CHAPPiE: An interesting parallel
So, I saw CHAPPiE, the story of a robot given something akin to life, true Artificial Intelligence. Overall, it’s a fount of missed potential. It really could have been something great, the potential was so right there, but in the end, it was all just a sad waste. I don’t want to get into a full review, it’s not worth the writing. I’d rather write about the essence of an idea that I found interesting.

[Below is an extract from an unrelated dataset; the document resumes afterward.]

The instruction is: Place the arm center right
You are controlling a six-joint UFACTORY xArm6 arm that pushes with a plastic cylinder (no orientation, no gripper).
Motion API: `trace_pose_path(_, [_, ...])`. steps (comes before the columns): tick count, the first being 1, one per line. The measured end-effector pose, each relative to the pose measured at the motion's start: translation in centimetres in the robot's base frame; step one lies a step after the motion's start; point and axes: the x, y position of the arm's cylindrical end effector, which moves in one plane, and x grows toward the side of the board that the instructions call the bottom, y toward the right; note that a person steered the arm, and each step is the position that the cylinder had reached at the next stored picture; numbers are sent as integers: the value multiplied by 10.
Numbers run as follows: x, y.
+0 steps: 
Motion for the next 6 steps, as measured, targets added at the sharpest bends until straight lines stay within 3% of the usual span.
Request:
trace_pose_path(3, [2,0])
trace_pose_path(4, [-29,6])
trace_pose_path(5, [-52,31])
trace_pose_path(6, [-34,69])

In the late 1940s or early 1950s, Alan Turing was sort of waxing romantic about “machine intelligence,” and how you might teach an “electronic brain.” He wasn’t being absolutely serious, but he talked about giving a machine wheels for locomotion, video cameras and servo-arms for input, speakers for output, and allowing it to “roam the countryside.” He was just thinking about the fact that learning doesn’t occur in a vacuum, that we’re the sum of our experiences. We have things done to us, do things to others, and we learn. He spent a lot of time thinking about how one would educate a machine.
In CHAPPiE, some gangsters get ahold of CHAPPiE when he’s basically a child, and that doesn’t suit them. They want to use him for crime, particularly one very large robbery a few days hence. They need CHAPPiE to “grow up,” fast. So, they trick him into a car ride and dump him off to, well, “roam the countryside.”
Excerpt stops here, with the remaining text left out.